The response should consist of the data reproduced word for word.

────────────────────

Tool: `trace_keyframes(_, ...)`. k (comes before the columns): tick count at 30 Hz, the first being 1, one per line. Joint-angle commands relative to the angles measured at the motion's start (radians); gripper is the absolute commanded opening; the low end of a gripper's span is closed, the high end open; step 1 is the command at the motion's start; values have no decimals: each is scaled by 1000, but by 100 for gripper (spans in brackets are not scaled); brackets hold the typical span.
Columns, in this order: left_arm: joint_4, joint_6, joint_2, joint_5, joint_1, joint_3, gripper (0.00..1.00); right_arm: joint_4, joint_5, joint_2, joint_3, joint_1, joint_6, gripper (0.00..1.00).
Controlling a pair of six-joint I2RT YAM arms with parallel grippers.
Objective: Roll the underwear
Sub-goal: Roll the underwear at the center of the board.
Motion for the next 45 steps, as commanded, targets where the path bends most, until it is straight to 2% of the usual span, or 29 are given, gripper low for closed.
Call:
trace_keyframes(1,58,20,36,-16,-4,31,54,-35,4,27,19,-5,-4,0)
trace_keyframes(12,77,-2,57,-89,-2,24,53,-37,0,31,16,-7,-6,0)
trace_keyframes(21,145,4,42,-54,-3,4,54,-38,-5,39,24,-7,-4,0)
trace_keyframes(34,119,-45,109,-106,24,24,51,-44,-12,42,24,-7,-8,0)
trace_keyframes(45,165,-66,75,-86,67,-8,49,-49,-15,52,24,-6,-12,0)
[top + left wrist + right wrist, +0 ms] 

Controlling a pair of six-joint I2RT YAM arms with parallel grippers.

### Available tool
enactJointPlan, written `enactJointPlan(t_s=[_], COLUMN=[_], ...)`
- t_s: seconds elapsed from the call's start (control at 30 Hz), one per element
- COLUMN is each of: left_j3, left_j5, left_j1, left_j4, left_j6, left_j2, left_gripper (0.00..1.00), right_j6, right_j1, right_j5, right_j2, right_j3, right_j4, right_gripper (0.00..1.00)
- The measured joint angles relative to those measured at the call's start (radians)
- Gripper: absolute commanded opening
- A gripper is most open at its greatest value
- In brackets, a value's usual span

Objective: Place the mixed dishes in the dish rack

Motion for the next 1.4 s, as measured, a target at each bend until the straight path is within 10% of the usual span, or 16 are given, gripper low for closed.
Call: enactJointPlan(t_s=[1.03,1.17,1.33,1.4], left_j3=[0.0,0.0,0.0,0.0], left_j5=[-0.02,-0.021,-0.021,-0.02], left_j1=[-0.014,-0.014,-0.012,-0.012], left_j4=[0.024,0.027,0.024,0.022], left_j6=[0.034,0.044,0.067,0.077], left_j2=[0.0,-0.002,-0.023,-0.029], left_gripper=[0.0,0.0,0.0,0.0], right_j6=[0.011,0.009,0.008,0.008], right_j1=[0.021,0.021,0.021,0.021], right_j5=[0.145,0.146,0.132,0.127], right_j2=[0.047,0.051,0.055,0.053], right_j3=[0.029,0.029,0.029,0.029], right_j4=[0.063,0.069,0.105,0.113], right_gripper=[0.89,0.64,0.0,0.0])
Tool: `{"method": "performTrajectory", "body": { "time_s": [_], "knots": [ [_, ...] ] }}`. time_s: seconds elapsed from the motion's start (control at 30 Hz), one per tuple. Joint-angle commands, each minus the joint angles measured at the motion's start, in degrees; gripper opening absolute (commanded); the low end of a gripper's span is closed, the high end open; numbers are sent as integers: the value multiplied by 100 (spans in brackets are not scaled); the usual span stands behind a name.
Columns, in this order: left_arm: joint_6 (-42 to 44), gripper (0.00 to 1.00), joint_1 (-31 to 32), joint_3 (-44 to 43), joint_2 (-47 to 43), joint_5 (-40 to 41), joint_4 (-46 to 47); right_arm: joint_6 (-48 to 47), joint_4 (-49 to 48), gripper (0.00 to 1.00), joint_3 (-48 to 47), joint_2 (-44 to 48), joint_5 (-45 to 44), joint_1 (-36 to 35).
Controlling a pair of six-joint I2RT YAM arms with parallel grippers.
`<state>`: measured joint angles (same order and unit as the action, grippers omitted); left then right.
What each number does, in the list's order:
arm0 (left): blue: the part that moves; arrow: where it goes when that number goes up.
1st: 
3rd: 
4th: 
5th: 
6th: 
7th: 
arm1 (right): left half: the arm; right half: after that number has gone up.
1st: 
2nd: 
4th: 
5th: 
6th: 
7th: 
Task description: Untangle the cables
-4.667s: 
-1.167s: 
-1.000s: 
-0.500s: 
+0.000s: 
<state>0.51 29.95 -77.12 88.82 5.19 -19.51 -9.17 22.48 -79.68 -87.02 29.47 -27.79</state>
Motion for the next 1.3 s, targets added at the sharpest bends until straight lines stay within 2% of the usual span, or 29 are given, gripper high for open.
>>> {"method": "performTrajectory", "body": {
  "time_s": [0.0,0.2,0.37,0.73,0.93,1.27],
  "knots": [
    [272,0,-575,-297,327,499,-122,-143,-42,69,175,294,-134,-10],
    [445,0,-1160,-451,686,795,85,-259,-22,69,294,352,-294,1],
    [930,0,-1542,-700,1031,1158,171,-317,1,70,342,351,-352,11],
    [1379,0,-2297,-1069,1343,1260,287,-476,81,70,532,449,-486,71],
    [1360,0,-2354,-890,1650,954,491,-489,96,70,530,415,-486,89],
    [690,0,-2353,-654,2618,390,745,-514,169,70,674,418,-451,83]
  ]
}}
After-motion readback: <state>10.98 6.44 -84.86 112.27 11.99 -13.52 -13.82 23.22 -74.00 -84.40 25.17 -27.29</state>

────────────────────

ANSWER BELOW:
Tool: `trace_keyframes(_, ...)`. k (comes before the columns): tick count at 30 Hz, the first being 1, one per line. Joint-angle commands relative to the angles measured at the motion's start (radians); gripper is the absolute commanded opening; the low end of a gripper's span is closed, the high end open; step 1 is the command at the motion's start; values have no decimals: each is scaled by 1000, but by 100 for gripper (spans in brackets are not scaled); brackets hold the typical span.
Columns, in this order: left_arm: joint_4, joint_6, joint_2, joint_5, joint_1, joint_3, gripper (0.00..1.00); right_arm: joint_4, joint_5, joint_2, joint_3, joint_1, joint_6, gripper (0.00..1.00).
Controlling a pair of six-joint I2RT YAM arms with parallel grippers.
Objective: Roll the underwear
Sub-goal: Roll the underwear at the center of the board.
Motion for the next 45 steps, as commanded, targets where the path bends most, until it is straight to 2% of the usual span, or 29 are given, gripper low for closed.
Call:
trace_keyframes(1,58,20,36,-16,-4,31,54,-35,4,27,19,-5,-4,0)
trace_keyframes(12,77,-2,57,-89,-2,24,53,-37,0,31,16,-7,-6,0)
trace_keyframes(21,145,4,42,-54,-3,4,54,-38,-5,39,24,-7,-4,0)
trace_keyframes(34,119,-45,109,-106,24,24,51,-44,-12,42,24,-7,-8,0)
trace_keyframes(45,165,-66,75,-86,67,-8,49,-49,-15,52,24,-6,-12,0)
[top + left wrist + right wrist, +0 ms] 

Controlling a pair of six-joint I2RT YAM arms with parallel grippers.

### Available tool
enactJointPlan, written `enactJointPlan(t_s=[_], COLUMN=[_], ...)`
- t_s: seconds elapsed from the call's start (control at 30 Hz), one per element
- COLUMN is each of: left_j3, left_j5, left_j1, left_j4, left_j6, left_j2, left_gripper (0.00..1.00), right_j6, right_j1, right_j5, right_j2, right_j3, right_j4, right_gripper (0.00..1.00)
- The measured joint angles relative to those measured at the call's start (radians)
- Gripper: absolute commanded opening
- A gripper is most open at its greatest value
- In brackets, a value's usual span

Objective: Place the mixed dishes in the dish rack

Motion for the next 1.4 s, as measured, a target at each bend until the straight path is within 10% of the usual span, or 16 are given, gripper low for closed.
Call: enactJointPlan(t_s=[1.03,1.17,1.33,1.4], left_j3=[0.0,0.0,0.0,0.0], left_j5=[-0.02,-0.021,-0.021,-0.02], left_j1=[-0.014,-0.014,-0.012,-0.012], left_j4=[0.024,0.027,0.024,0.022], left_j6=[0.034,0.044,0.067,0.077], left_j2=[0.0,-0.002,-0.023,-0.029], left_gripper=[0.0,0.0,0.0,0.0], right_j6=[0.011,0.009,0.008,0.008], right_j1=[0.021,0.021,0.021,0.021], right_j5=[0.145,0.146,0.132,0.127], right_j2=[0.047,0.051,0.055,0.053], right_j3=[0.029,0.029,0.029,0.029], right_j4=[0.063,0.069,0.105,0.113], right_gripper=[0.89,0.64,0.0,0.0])
Tool: `{"method": "performTrajectory", "body": { "time_s": [_], "knots": [ [_, ...] ] }}`. time_s: seconds elapsed from the motion's start (control at 30 Hz), one per tuple. Joint-angle commands, each minus the joint angles measured at the motion's start, in degrees; gripper opening absolute (commanded); the low end of a gripper's span is closed, the high end open; numbers are sent as integers: the value multiplied by 100 (spans in brackets are not scaled); the usual span stands behind a name.
Columns, in this order: left_arm: joint_6 (-42 to 44), gripper (0.00 to 1.00), joint_1 (-31 to 32), joint_3 (-44 to 43), joint_2 (-47 to 43), joint_5 (-40 to 41), joint_4 (-46 to 47); right_arm: joint_6 (-48 to 47), joint_4 (-49 to 48), gripper (0.00 to 1.00), joint_3 (-48 to 47), joint_2 (-44 to 48), joint_5 (-45 to 44), joint_1 (-36 to 35).
Controlling a pair of six-joint I2RT YAM arms with parallel grippers.
`<state>`: measured joint angles (same order and unit as the action, grippers omitted); left then right.
What each number does, in the list's order:
arm0 (left): blue: the part that moves; arrow: where it goes when that number goes up.
1st: 
3rd: 
4th: 
5th: 
6th: 
7th: 
arm1 (right): left half: the arm; right half: after that number has gone up.
1st: 
2nd: 
4th: 
5th: 
6th: 
7th: 
Task description: Untangle the cables
-4.667s: 
-1.167s: 
-1.000s: 
-0.500s: 
+0.000s: 
<state>0.51 29.95 -77.12 88.82 5.19 -19.51 -9.17 22.48 -79.68 -87.02 29.47 -27.79</state>
Motion for the next 1.3 s, targets added at the sharpest bends until straight lines stay within 2% of the usual span, or 29 are given, gripper high for open.
>>> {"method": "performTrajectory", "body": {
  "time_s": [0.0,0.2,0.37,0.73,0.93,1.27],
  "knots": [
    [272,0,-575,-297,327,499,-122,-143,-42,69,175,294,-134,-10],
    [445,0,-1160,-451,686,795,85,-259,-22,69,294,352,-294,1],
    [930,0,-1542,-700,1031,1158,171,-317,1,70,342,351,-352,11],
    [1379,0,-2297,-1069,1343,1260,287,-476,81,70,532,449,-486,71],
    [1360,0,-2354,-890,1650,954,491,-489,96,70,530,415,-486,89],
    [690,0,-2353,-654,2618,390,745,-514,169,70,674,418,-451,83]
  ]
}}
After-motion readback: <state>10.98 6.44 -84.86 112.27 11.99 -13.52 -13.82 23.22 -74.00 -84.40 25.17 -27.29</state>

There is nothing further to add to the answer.